What is being asked: Carry none of the pictures over; write out the complete data exactly.
[[ Exercise data, beginning ]]
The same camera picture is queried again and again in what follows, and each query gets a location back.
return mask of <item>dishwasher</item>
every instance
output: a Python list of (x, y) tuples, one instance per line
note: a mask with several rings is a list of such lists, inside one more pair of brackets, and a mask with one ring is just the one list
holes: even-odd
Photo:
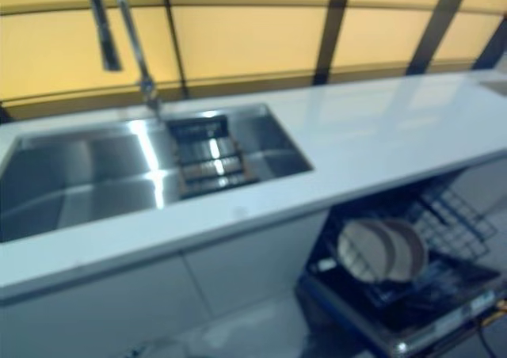
[[(479, 317), (507, 295), (507, 265), (484, 263), (491, 256), (488, 241), (507, 233), (507, 224), (493, 225), (483, 209), (454, 189), (467, 171), (335, 205), (299, 278), (299, 290), (378, 356), (427, 356), (474, 329)], [(354, 219), (401, 219), (412, 225), (427, 245), (421, 274), (406, 283), (358, 280), (337, 255), (340, 233)], [(367, 257), (354, 253), (357, 264), (367, 269)]]

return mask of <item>cabinet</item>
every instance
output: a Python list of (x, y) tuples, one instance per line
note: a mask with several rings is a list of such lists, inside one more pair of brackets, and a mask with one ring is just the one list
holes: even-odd
[(116, 356), (208, 319), (180, 257), (1, 309), (2, 358)]
[(250, 230), (184, 254), (213, 315), (295, 286), (328, 211)]

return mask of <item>faucet spout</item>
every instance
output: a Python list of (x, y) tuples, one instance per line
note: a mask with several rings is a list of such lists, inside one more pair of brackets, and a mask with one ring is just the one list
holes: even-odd
[[(121, 70), (120, 61), (117, 57), (114, 41), (109, 31), (109, 23), (105, 13), (104, 3), (102, 0), (90, 0), (93, 17), (97, 23), (99, 40), (101, 42), (101, 53), (106, 70)], [(157, 87), (155, 81), (148, 71), (146, 59), (144, 58), (143, 49), (135, 30), (132, 12), (128, 5), (128, 0), (116, 0), (120, 7), (121, 16), (124, 19), (125, 28), (127, 29), (128, 38), (134, 52), (135, 61), (139, 67), (141, 78), (139, 80), (139, 88), (143, 94), (145, 104), (151, 109), (156, 117), (160, 119), (160, 99), (158, 98)]]
[(109, 21), (102, 0), (90, 0), (93, 18), (97, 26), (99, 43), (101, 45), (102, 64), (106, 70), (121, 70), (120, 59), (116, 52), (114, 39), (109, 29)]

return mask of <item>quartz countertop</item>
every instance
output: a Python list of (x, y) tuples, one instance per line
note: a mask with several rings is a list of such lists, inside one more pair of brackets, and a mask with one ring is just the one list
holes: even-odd
[[(166, 103), (162, 113), (265, 103), (314, 169), (0, 245), (5, 295), (171, 254), (246, 228), (507, 153), (507, 97), (494, 70), (389, 78)], [(0, 127), (0, 166), (17, 137), (149, 116), (142, 105)]]

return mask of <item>yellow wall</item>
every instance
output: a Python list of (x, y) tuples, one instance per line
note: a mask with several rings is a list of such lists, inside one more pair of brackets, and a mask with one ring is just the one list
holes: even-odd
[[(304, 78), (299, 84), (309, 84), (328, 2), (171, 0), (191, 93), (193, 87), (275, 78)], [(115, 6), (114, 0), (107, 3)], [(389, 68), (403, 74), (437, 3), (348, 0), (331, 72)], [(35, 108), (35, 104), (50, 101), (48, 98), (57, 101), (135, 91), (139, 73), (118, 9), (109, 8), (108, 15), (124, 70), (112, 73), (101, 66), (88, 0), (0, 0), (0, 4), (0, 100), (12, 114), (23, 106), (18, 112), (30, 116), (26, 106)], [(163, 88), (177, 89), (181, 77), (164, 1), (131, 0), (131, 4), (152, 74)], [(431, 66), (470, 66), (506, 10), (507, 0), (463, 0)], [(82, 102), (73, 107), (68, 101), (59, 112), (83, 108)]]

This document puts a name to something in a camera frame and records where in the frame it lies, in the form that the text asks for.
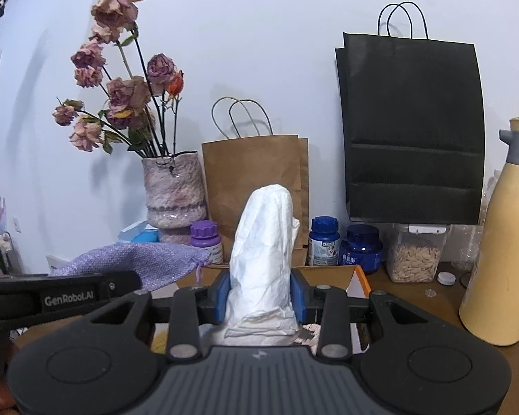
[[ Exercise data, end ]]
Response area:
The same camera picture is queried again and again in what follows, and each query gets a location back.
return mask of <item>dishwasher</item>
every instance
output: a Python list of (x, y) tuples, one instance per line
note: a mask with several rings is a list of such lists, inside one more pair of brackets, and a mask with one ring is just the one list
holes: even-odd
Photo:
[[(479, 317), (507, 295), (507, 265), (484, 263), (491, 256), (488, 241), (507, 233), (507, 224), (493, 225), (483, 209), (454, 189), (467, 171), (335, 205), (299, 278), (299, 290), (378, 356), (427, 356), (474, 329)], [(354, 219), (401, 219), (412, 225), (427, 245), (421, 274), (406, 283), (358, 280), (337, 255), (340, 233)], [(367, 257), (354, 253), (357, 264), (367, 269)]]

return mask of <item>cabinet</item>
every instance
output: a Python list of (x, y) tuples, one instance per line
note: a mask with several rings is a list of such lists, inside one more pair of brackets, and a mask with one ring is just the one list
holes: even-odd
[(116, 356), (208, 319), (180, 257), (1, 309), (2, 358)]
[(250, 230), (184, 254), (213, 315), (295, 286), (328, 211)]

return mask of <item>faucet spout</item>
every instance
output: a Python list of (x, y) tuples, one instance per line
note: a mask with several rings is a list of such lists, inside one more pair of brackets, and a mask with one ring is just the one list
holes: even-odd
[[(121, 70), (120, 61), (117, 57), (114, 41), (109, 31), (109, 23), (105, 13), (104, 3), (102, 0), (90, 0), (93, 17), (97, 23), (99, 40), (101, 42), (101, 53), (106, 70)], [(157, 87), (155, 81), (148, 71), (146, 59), (144, 58), (143, 49), (135, 30), (132, 12), (128, 5), (128, 0), (116, 0), (120, 7), (121, 16), (124, 19), (125, 28), (127, 29), (128, 38), (134, 52), (135, 61), (139, 67), (141, 78), (139, 80), (139, 88), (143, 94), (145, 104), (151, 109), (156, 117), (160, 119), (160, 99), (158, 98)]]
[(109, 21), (102, 0), (90, 0), (93, 18), (97, 26), (99, 43), (101, 45), (102, 64), (106, 70), (121, 70), (120, 59), (116, 52), (114, 39), (109, 29)]

return mask of <item>quartz countertop</item>
every instance
output: a Python list of (x, y) tuples, one instance per line
note: a mask with several rings is a list of such lists, inside one more pair of brackets, and a mask with one ring is just the one list
holes: even-odd
[[(166, 103), (162, 113), (265, 103), (314, 169), (0, 245), (5, 295), (171, 254), (246, 228), (507, 153), (507, 97), (494, 70), (389, 78)], [(0, 127), (0, 166), (17, 137), (149, 116), (142, 105)]]

return mask of <item>yellow wall</item>
every instance
output: a Python list of (x, y) tuples, one instance per line
note: a mask with several rings is a list of such lists, inside one more pair of brackets, and a mask with one ring is just the one list
holes: even-odd
[[(304, 78), (299, 84), (309, 84), (328, 2), (171, 0), (191, 93), (193, 87), (275, 78)], [(115, 6), (114, 0), (107, 3)], [(389, 68), (403, 74), (437, 3), (348, 0), (331, 72)], [(35, 108), (35, 104), (50, 101), (48, 98), (57, 101), (135, 91), (139, 73), (118, 9), (109, 8), (108, 15), (124, 70), (112, 73), (101, 66), (88, 0), (0, 0), (0, 4), (0, 100), (12, 114), (23, 106), (18, 112), (30, 116), (26, 106)], [(163, 88), (177, 89), (181, 77), (164, 1), (131, 0), (131, 4), (152, 74)], [(431, 66), (470, 66), (506, 10), (507, 0), (463, 0)], [(82, 102), (73, 107), (68, 101), (59, 112), (83, 108)]]

This document puts a name to something in a camera frame and records where in the frame it lies, in the form that the text asks for.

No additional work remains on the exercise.